In a State Board of Education meeting Friday afternoon, Boise State president Dr. Marlene Tromp announced that attendees of the Oct. 2 football game in Albertsons Stadium will not be required to present a negative COVID-19 test for entry.
Last week, just over 24 hours in advance of the Sept. 18 home game, the university announced that students must provide a negative COVID test result or proof of vaccination for entrance.
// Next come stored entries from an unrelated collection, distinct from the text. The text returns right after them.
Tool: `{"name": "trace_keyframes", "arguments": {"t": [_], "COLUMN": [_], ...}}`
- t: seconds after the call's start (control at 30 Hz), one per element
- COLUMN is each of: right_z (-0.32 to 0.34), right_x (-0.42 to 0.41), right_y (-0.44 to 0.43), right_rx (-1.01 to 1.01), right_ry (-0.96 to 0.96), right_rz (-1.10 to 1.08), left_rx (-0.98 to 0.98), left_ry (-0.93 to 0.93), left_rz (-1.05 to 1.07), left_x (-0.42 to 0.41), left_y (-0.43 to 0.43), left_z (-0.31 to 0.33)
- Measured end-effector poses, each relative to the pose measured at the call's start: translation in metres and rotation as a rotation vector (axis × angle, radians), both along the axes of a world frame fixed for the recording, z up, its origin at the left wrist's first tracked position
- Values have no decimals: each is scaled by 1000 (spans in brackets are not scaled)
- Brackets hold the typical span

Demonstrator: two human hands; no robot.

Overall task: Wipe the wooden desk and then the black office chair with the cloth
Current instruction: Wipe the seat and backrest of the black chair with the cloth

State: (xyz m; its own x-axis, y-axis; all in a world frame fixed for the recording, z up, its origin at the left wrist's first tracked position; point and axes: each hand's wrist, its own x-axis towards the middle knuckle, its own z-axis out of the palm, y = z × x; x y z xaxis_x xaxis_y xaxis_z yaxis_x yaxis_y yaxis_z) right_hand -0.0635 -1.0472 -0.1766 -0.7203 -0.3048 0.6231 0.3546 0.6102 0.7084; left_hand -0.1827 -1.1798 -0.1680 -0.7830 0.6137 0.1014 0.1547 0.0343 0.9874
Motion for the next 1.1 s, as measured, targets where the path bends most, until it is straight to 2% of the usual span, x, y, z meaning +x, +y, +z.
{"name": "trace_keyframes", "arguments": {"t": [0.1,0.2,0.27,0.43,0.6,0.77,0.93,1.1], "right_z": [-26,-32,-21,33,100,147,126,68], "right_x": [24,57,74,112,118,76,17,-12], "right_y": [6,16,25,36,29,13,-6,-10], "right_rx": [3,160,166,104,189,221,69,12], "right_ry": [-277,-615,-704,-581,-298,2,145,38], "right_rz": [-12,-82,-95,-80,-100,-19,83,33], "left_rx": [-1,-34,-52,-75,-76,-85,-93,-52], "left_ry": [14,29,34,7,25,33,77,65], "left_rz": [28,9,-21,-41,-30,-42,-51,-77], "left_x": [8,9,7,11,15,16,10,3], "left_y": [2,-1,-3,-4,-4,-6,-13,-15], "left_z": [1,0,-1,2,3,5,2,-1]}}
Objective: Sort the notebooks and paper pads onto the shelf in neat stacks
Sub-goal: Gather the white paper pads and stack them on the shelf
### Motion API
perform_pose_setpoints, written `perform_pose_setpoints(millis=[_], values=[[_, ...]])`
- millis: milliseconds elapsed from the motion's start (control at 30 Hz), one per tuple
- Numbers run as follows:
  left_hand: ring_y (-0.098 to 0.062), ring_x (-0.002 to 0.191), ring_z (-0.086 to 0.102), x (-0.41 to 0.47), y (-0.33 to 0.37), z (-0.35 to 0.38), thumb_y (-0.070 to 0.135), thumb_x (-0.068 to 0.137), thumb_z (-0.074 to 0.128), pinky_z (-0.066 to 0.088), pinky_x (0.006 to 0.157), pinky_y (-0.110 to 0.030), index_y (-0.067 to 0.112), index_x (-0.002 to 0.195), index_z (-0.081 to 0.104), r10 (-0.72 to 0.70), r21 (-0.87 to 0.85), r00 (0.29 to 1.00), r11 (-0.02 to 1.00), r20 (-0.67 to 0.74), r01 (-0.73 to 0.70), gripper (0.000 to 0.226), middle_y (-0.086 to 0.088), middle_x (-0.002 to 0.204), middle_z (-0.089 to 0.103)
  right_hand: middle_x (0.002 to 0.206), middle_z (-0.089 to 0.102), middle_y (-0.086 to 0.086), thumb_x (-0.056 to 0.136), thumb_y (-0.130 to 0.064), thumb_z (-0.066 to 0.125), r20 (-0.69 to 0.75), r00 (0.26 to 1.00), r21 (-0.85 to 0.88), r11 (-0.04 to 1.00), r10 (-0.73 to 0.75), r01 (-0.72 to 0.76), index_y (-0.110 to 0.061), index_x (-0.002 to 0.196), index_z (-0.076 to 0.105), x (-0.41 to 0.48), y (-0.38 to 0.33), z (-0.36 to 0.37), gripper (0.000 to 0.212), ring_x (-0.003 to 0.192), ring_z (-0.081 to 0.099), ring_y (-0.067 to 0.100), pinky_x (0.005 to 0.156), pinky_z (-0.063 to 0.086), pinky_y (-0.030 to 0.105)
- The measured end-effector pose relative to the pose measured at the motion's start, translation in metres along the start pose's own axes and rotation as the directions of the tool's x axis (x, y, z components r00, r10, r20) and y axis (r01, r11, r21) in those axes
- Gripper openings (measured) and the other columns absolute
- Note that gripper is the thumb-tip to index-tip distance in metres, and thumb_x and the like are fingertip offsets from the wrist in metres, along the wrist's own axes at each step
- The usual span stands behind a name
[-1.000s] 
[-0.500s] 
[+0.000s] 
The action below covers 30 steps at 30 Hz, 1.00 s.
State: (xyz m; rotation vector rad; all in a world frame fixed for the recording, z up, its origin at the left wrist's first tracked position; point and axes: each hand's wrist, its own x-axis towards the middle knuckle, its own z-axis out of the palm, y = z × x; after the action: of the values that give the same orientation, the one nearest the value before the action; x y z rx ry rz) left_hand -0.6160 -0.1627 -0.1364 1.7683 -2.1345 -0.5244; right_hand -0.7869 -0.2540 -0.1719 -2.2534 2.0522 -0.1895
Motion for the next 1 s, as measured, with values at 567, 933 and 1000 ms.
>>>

Tromp’s latest announcement removes that requirement.
According to Tromp, this decision was informed by local healthcare CEOs and Central District Health (CDH) officials, who said that testing unvaccinated football fans — possibly numbering in the tens of thousands — would strain the already limited supply of COVID tests in the area.
“They feel it would be an undue burden on the healthcare system right now for us to use that testing capacity for our football games,” Tromp said. “We can’t do the large-scale testing that we had originally hoped, given what we’re seeing in terms of the need for testing in the metro area.”
Coronavirus testing and vaccines will both remain available outside of Albertsons Stadium.
Rather than mandatory testing, the university will be randomly testing the student section.
Approximately 10 minutes after the State Board of Education meeting adjourned, the campus community received an email from university Chief of Staff and Vice President for University Affairs Alicia Estey with an optimistic outlook on the university’s COVID data.
A voluntary vaccination status survey was released to students, faculty and staff on Sept. 14. Though the survey doesn’t close until Sept. 27, both Tromp and Estey reported that preliminary data suggests the university has roughly an 88% vaccination rate.
“We think that’s really what’s keeping the virus at bay,” Tromp told the State Board of Education.
Estey’s email also included case numbers for the university, which have decreased steadily since peaking at an all-pandemic high in early September.
“Additionally, our campus positivity rate for the past week was 3 percent, a 46 percent drop (14 percent decline in case numbers) from last week and a 64 percent drop (39 percent reduction in case numbers) from our peak,” Estey wrote.
While Boise State’s infections decrease, deputy state epidemiologist Dr. Kathryn Turner from the Idaho Department of Health and Welfare (IDHW) told the board on Friday that the previous week had set a 2021 record for infections among adults aged 18-29 across the state.
“We may have peaked,” Turner said. “There’s some sense that we may have peaked nationwide, however, I just want to point out that Idaho has been trending toward the higher end of model estimates for the last three months, so … I’d really like to see a couple more weeks before I celebrate that we may have peaked.”
As Boise State’s numbers begin to look more optimistic — in direct contrast with the rest of the state — State Board president Kurt Liebich said that this disparity is likely due to the protocols in place at universities.
“My personal opinion, based on what I heard today, is that our four university campuses might be the safest place to be in the state when you look at the protocols that they have in place,” Liebich said.